Please copy the data below exactly; none of the pictures in it belong in the copy.

[Data extract]

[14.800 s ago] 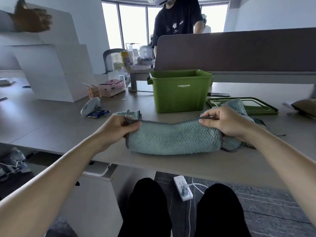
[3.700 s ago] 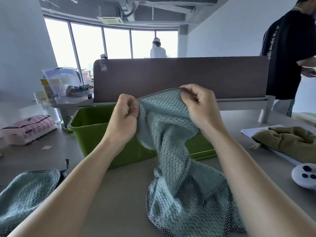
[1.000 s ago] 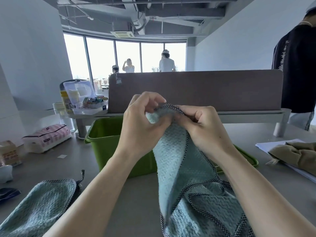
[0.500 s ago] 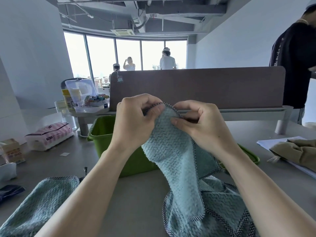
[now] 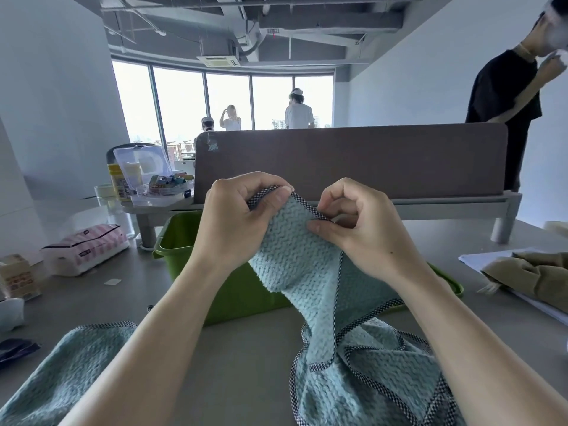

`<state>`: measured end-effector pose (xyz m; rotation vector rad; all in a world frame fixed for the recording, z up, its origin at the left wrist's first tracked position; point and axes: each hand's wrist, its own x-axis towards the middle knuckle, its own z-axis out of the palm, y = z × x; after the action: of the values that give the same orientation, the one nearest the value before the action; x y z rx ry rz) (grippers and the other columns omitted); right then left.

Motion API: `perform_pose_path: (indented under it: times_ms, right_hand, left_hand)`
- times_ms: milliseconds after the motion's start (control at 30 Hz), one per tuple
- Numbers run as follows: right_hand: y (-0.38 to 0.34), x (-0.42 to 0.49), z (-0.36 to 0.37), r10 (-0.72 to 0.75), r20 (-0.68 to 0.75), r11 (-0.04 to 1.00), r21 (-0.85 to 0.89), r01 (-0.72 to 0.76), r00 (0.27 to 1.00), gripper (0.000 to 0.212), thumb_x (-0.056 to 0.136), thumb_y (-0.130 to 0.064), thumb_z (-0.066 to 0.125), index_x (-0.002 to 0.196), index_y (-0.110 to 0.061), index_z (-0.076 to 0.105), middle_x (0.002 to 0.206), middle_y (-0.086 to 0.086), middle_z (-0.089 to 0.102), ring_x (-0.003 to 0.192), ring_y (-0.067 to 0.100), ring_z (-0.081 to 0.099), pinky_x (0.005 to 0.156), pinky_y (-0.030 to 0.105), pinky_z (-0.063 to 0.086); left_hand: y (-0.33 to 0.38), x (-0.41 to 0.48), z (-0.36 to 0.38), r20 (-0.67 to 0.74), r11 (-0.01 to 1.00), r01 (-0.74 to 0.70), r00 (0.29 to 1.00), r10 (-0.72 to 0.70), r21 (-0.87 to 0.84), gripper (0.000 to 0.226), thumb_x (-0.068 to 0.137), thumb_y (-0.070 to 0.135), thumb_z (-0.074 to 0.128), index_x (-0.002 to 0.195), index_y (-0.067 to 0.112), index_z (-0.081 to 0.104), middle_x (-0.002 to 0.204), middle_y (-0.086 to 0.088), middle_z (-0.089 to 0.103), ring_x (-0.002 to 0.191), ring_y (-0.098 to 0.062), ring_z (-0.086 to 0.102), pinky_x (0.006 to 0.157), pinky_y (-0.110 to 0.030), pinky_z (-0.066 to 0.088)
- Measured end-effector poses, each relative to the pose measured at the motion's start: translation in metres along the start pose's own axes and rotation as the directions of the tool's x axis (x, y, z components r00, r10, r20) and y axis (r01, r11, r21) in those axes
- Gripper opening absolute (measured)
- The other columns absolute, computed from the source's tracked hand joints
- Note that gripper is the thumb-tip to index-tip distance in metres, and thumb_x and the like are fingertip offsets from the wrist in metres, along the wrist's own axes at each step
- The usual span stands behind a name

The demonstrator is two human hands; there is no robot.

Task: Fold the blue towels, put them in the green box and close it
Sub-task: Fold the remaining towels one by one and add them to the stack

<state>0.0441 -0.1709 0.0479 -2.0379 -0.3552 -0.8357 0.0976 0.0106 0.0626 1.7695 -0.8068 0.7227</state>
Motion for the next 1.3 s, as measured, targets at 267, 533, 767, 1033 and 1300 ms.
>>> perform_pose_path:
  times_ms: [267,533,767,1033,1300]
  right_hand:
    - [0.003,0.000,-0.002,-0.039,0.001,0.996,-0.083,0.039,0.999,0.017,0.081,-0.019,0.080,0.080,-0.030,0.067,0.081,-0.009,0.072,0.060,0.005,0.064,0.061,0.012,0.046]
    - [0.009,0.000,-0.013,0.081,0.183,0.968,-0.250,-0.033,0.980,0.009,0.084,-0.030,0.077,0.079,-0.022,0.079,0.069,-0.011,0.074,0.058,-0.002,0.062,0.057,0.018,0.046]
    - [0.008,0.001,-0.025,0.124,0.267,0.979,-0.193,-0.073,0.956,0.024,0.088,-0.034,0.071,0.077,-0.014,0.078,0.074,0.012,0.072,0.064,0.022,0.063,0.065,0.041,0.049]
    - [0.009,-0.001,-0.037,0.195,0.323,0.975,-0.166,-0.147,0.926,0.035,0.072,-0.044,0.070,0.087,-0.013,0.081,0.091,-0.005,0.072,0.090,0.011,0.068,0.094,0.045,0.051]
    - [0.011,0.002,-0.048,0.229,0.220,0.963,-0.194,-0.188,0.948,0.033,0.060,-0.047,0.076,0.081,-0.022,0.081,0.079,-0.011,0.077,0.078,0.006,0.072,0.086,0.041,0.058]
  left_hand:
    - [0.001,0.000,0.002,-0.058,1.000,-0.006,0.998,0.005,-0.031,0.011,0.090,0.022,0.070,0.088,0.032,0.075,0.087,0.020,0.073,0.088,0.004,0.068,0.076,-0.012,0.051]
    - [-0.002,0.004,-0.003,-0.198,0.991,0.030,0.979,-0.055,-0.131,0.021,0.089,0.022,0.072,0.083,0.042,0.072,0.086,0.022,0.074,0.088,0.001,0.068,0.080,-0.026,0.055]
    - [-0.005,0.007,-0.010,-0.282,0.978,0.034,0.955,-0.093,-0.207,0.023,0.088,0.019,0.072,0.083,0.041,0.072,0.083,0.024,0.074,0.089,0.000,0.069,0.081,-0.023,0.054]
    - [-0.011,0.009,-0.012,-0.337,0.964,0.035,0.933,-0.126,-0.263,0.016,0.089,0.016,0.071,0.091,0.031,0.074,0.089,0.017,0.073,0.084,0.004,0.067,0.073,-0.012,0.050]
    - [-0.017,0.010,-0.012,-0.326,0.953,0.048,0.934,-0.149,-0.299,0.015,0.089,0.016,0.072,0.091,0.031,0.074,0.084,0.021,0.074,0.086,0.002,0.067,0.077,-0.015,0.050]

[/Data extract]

- [Solution]:
[14.800 s ago] 
[3.700 s ago] 
[1.000 s ago] 
[0.500 s ago] 
[now] 

`<state>`: measured end-effector pose (xyz m; rotation vector rad; all in a world frame fixed for the recording, z up, its origin at the left wrist's first tracked position; point and axes: each hand's wrist, its own x-axis towards the middle knuckle, its own z-axis out of the palm, y = z × x; after the action: of the values that give the same orientation, the one nearest the value before the action; x y z rx ry rz) (grippers and the other columns omitted); right then left.

Motion API: `perform_pose_path: (indented under it: times_ms, right_hand, left_hand)`
- times_ms: milliseconds after the motion's start (control at 30 Hz), one per tuple
- Numbers run as follows: right_hand: y (-0.38 to 0.34), x (-0.42 to 0.49), z (-0.36 to 0.37), r10 (-0.72 to 0.75), r20 (-0.68 to 0.75), r11 (-0.04 to 1.00), r21 (-0.85 to 0.89), r01 (-0.72 to 0.76), r00 (0.27 to 1.00), gripper (0.000 to 0.212), thumb_x (-0.056 to 0.136), thumb_y (-0.130 to 0.064), thumb_z (-0.066 to 0.125), index_x (-0.002 to 0.196), index_y (-0.110 to 0.061), index_z (-0.076 to 0.105), middle_x (0.002 to 0.206), middle_y (-0.086 to 0.086), middle_z (-0.089 to 0.102), ring_x (-0.003 to 0.192), ring_y (-0.067 to 0.100), ring_z (-0.081 to 0.099), pinky_x (0.005 to 0.156), pinky_y (-0.030 to 0.105), pinky_z (-0.063 to 0.086); left_hand: y (-0.33 to 0.38), x (-0.41 to 0.48), z (-0.36 to 0.38), r20 (-0.67 to 0.74), r11 (-0.01 to 1.00), r01 (-0.74 to 0.70), r00 (0.29 to 1.00), r10 (-0.72 to 0.70), r21 (-0.87 to 0.84), gripper (0.000 to 0.226), thumb_x (-0.068 to 0.137), thumb_y (-0.070 to 0.135), thumb_z (-0.074 to 0.128), index_x (-0.002 to 0.195), index_y (-0.067 to 0.112), index_z (-0.081 to 0.104), middle_x (-0.002 to 0.204), middle_y (-0.086 to 0.088), middle_z (-0.089 to 0.103), ring_x (-0.002 to 0.191), ring_y (-0.098 to 0.062), ring_z (-0.086 to 0.102), pinky_x (0.006 to 0.157), pinky_y (-0.110 to 0.030), pinky_z (-0.066 to 0.088)
- Measured end-effector poses, each relative to the pose measured at the motion's start: translation in metres along the start pose's own axes and rotation as the directions of the tool's x axis (x, y, z components r00, r10, r20) and y axis (r01, r11, r21) in those axes
- Gripper opening absolute (measured)
- The other columns absolute, computed from the source's tracked hand joints
- Note that gripper is the thumb-tip to index-tip distance in metres, and thumb_x and the like are fingertip offsets from the wrist in metres, along the wrist's own axes at each step
- The usual span stands behind a name

The demonstrator is two human hands; there is no robot.

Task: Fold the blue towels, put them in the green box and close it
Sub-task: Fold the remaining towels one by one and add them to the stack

<state>0.0441 -0.1709 0.0479 -2.0379 -0.3552 -0.8357 0.0976 0.0106 0.0626 1.7695 -0.8068 0.7227</state>
Motion for the next 1.3 s, as measured, targets at 267, 533, 767, 1033 and 1300 ms.
>>> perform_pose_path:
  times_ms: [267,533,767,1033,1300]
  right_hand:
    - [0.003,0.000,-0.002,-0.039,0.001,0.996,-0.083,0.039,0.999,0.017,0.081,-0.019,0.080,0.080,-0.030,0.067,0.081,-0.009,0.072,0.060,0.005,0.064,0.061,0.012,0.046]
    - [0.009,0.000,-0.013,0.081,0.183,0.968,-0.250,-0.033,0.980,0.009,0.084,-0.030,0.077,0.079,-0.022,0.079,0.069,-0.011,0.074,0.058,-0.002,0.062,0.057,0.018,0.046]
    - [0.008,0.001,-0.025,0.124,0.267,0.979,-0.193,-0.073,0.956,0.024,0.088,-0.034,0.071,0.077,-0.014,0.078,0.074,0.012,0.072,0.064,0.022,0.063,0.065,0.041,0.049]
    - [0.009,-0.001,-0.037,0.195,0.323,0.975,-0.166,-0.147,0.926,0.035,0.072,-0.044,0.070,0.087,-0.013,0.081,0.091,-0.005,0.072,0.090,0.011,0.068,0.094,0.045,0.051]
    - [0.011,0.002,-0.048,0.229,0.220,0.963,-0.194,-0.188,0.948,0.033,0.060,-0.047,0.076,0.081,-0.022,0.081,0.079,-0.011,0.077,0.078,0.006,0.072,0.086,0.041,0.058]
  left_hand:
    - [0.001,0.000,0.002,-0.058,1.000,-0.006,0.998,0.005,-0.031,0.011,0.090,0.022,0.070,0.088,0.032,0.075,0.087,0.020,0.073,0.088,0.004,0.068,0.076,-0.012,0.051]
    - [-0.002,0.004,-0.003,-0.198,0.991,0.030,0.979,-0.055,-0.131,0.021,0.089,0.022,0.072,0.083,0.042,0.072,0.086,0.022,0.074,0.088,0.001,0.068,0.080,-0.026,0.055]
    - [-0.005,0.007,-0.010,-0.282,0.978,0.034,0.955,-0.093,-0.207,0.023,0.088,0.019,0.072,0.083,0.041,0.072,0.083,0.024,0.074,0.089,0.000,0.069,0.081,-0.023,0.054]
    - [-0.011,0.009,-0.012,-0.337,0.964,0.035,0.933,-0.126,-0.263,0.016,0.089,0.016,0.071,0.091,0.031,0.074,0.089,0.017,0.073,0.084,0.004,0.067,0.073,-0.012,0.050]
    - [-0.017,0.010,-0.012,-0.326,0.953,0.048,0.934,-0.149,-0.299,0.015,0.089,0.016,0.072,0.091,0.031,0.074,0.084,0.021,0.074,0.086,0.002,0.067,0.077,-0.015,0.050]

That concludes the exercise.